- **Task to carry out**:
Where a line of the material includes the string "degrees", copy that line.

- **Stored data**:
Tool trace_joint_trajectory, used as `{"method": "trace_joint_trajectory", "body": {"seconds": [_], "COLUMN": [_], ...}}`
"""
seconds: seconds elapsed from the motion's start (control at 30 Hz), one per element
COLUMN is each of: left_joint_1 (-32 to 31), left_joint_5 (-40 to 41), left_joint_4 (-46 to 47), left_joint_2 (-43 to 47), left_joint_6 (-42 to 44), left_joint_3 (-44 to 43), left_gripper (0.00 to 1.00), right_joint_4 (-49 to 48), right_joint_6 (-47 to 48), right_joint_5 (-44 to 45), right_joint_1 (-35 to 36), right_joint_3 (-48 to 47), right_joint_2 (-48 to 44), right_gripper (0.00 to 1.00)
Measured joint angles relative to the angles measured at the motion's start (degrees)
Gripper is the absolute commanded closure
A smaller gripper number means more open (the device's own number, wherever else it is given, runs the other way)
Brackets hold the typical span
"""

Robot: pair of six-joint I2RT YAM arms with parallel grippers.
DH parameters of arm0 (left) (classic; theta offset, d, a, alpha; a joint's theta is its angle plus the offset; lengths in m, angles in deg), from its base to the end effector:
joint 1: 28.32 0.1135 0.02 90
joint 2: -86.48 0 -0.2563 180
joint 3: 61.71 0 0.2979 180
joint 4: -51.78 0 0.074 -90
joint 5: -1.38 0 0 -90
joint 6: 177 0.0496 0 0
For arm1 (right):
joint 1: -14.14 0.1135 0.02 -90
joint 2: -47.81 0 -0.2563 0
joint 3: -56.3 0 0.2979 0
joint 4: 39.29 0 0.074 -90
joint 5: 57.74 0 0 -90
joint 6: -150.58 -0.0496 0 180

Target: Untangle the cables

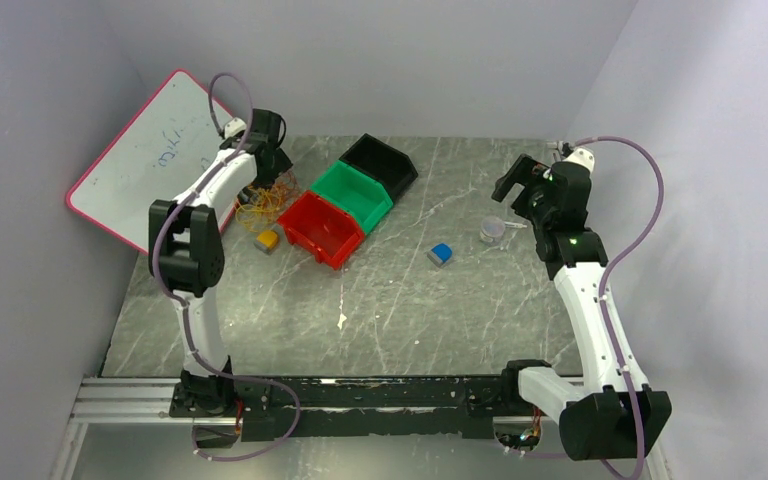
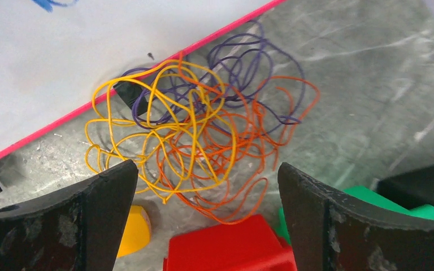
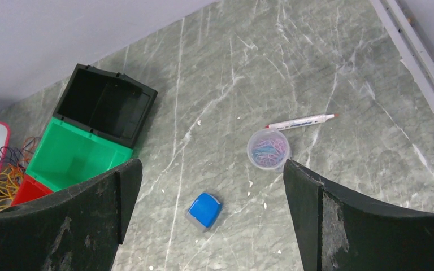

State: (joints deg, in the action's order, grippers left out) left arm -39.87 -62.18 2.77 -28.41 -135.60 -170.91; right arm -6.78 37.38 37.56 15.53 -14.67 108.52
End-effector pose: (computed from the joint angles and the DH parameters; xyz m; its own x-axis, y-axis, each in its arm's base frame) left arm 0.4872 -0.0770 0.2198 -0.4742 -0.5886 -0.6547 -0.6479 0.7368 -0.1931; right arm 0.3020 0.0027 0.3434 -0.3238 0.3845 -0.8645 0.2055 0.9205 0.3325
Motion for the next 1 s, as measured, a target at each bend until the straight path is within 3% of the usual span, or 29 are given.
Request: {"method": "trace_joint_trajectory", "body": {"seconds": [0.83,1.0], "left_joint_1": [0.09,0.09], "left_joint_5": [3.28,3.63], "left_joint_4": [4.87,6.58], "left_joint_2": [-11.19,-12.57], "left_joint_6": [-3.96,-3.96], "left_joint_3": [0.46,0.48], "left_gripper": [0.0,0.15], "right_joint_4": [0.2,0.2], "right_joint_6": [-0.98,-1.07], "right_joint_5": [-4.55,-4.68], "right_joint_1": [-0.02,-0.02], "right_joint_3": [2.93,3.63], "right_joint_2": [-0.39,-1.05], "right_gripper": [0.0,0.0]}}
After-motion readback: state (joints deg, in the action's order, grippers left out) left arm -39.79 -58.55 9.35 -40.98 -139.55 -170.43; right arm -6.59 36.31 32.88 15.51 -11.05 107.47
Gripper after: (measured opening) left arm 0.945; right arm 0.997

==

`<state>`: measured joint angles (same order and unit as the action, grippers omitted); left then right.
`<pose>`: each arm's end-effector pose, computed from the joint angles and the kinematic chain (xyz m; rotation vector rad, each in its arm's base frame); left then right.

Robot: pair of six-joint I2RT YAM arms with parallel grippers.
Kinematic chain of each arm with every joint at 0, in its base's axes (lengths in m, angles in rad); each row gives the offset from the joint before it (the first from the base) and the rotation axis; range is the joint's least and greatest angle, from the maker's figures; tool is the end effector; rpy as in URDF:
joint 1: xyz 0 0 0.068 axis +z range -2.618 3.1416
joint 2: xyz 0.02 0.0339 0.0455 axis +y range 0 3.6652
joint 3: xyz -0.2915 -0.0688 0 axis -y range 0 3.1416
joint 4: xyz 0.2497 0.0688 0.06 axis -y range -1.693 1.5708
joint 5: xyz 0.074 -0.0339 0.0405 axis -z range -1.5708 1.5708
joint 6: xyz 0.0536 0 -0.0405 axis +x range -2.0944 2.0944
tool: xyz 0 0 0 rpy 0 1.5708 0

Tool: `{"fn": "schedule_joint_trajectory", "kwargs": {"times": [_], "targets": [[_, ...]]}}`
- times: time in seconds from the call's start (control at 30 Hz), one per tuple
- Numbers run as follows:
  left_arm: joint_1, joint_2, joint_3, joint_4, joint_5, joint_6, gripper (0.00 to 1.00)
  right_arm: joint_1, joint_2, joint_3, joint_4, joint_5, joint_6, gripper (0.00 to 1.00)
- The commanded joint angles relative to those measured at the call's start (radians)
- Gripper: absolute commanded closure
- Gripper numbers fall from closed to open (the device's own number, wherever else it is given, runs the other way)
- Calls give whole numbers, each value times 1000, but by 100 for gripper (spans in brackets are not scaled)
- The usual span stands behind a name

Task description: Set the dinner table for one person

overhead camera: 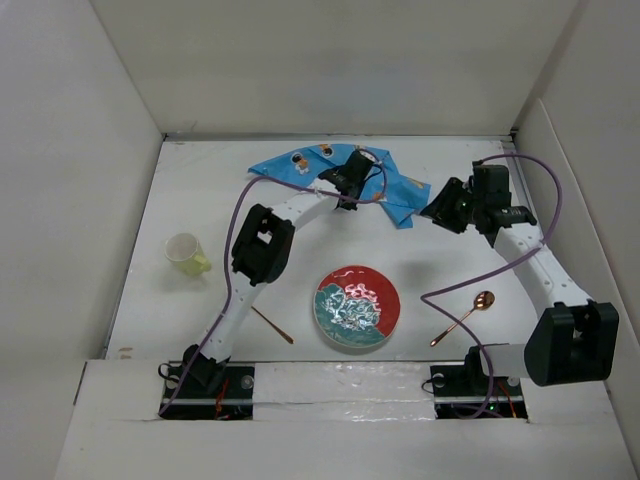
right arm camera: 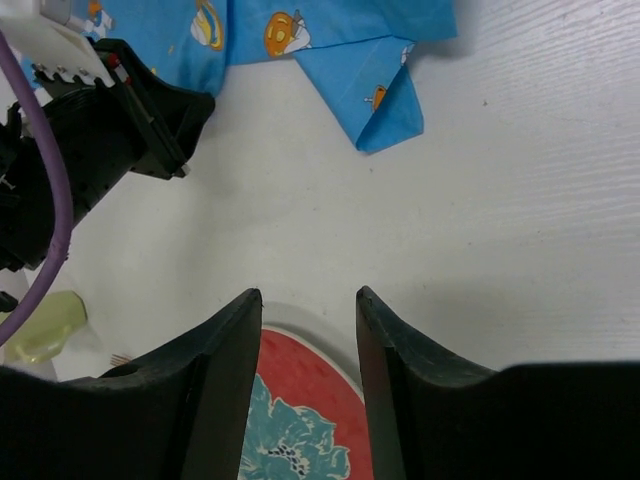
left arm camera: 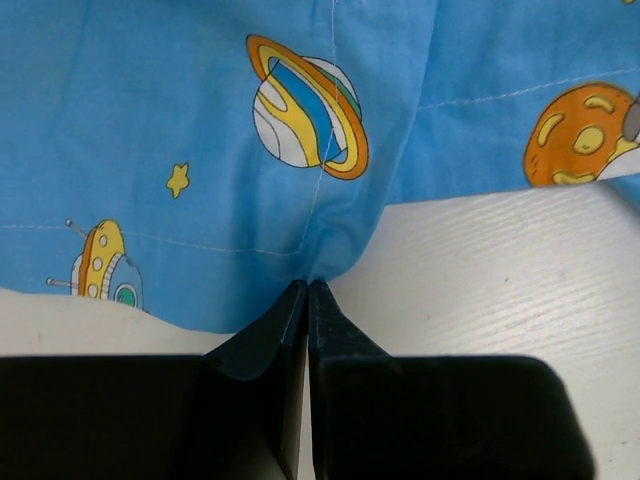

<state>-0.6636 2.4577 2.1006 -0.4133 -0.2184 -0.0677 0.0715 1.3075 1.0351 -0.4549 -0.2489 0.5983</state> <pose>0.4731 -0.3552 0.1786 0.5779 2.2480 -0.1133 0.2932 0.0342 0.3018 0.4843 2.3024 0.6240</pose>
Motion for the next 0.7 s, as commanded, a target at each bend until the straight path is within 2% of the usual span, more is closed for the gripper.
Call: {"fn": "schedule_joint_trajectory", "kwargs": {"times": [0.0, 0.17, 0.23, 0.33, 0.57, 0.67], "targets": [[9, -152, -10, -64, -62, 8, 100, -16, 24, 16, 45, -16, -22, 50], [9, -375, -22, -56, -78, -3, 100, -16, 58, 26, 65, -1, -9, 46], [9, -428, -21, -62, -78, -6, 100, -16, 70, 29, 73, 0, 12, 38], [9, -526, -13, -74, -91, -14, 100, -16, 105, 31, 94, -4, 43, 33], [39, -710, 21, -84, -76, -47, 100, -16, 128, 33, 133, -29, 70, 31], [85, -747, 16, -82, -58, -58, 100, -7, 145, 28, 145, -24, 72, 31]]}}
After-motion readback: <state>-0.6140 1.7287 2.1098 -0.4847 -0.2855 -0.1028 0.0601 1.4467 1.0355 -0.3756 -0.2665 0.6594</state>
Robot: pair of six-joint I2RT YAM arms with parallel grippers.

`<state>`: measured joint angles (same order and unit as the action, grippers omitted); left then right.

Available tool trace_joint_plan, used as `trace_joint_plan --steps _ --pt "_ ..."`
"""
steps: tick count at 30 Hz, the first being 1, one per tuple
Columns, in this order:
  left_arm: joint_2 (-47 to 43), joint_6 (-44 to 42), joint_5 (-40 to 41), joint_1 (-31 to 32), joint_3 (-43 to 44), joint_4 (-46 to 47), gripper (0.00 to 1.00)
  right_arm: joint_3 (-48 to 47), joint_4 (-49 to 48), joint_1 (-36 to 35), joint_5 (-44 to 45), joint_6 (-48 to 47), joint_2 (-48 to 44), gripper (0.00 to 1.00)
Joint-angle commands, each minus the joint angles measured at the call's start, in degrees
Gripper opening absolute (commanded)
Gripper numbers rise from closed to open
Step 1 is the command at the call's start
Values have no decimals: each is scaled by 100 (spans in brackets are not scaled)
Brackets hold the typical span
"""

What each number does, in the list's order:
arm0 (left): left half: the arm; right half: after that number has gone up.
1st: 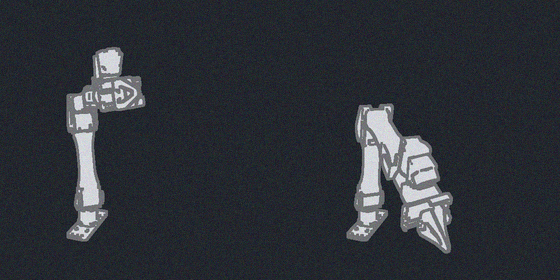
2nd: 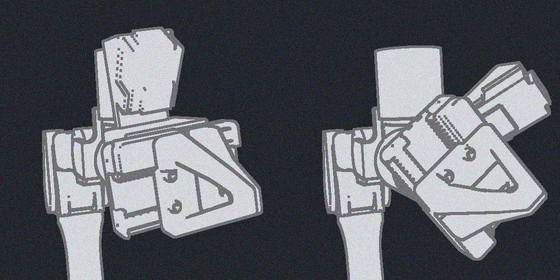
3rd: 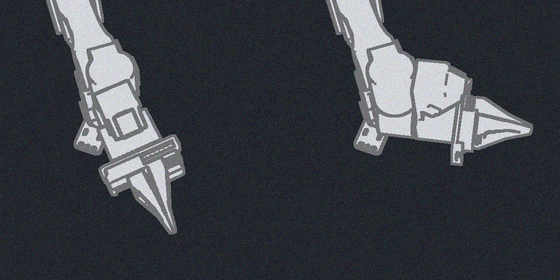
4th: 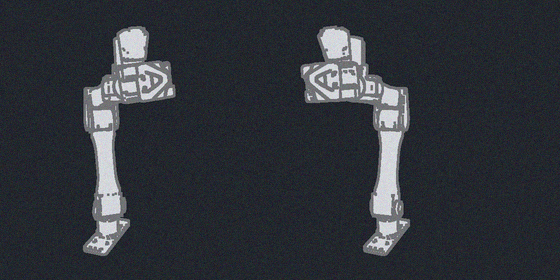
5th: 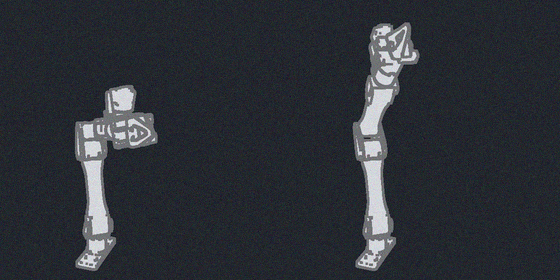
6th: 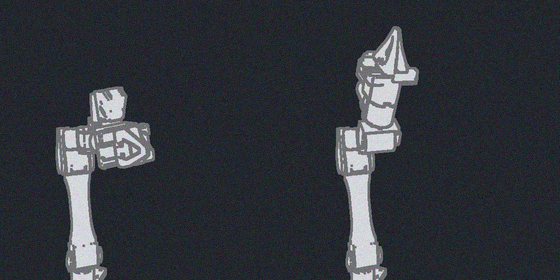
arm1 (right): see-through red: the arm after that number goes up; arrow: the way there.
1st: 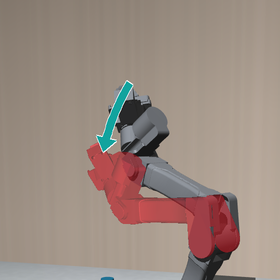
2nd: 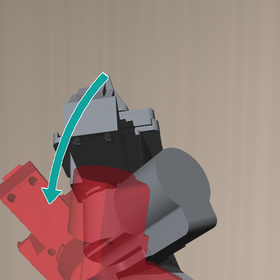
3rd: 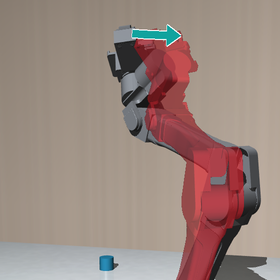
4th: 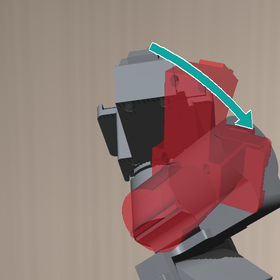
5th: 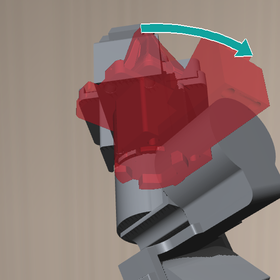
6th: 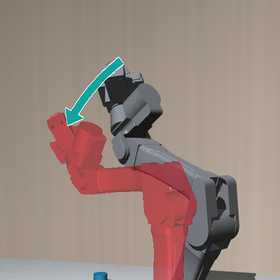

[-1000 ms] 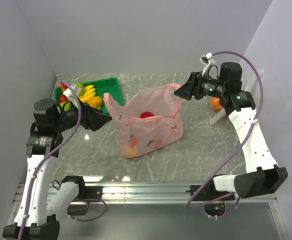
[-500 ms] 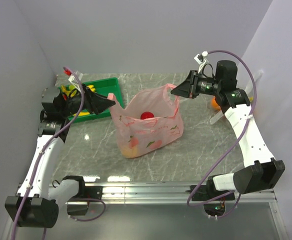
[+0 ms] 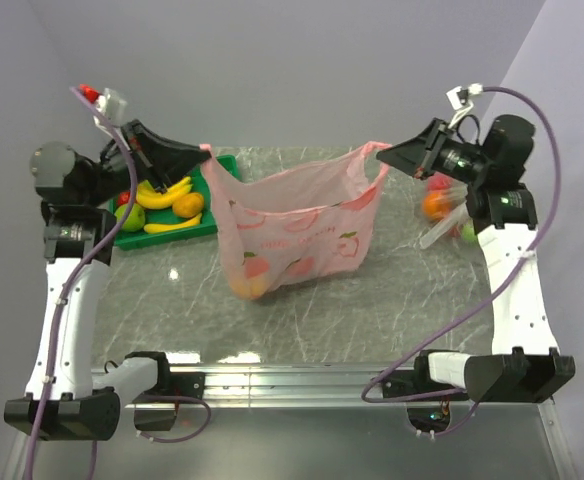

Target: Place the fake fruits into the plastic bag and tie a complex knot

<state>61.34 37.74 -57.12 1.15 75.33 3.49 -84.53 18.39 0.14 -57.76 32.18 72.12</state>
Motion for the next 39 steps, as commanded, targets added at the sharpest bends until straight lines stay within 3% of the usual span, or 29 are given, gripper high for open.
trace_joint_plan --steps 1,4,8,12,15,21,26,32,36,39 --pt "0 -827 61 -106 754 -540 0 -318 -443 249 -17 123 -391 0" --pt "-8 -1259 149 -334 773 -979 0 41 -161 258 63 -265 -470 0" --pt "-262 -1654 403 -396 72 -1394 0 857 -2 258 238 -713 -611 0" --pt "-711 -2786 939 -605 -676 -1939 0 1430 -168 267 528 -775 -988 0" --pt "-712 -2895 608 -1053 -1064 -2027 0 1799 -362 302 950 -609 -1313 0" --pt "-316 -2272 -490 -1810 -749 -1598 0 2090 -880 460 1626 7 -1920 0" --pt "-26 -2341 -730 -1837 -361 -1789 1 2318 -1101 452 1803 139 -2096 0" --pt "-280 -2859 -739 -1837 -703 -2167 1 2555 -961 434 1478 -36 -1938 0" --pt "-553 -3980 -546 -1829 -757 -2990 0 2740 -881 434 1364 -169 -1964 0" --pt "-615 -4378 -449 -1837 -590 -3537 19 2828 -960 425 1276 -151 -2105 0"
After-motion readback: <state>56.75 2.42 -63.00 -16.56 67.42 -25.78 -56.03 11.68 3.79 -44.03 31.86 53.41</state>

- **Solution for this problem**:
Measured joint angles relative to the angles measured at the motion's start (degrees)
Joint-angle commands, each minus the joint angles measured at the call's start, in degrees

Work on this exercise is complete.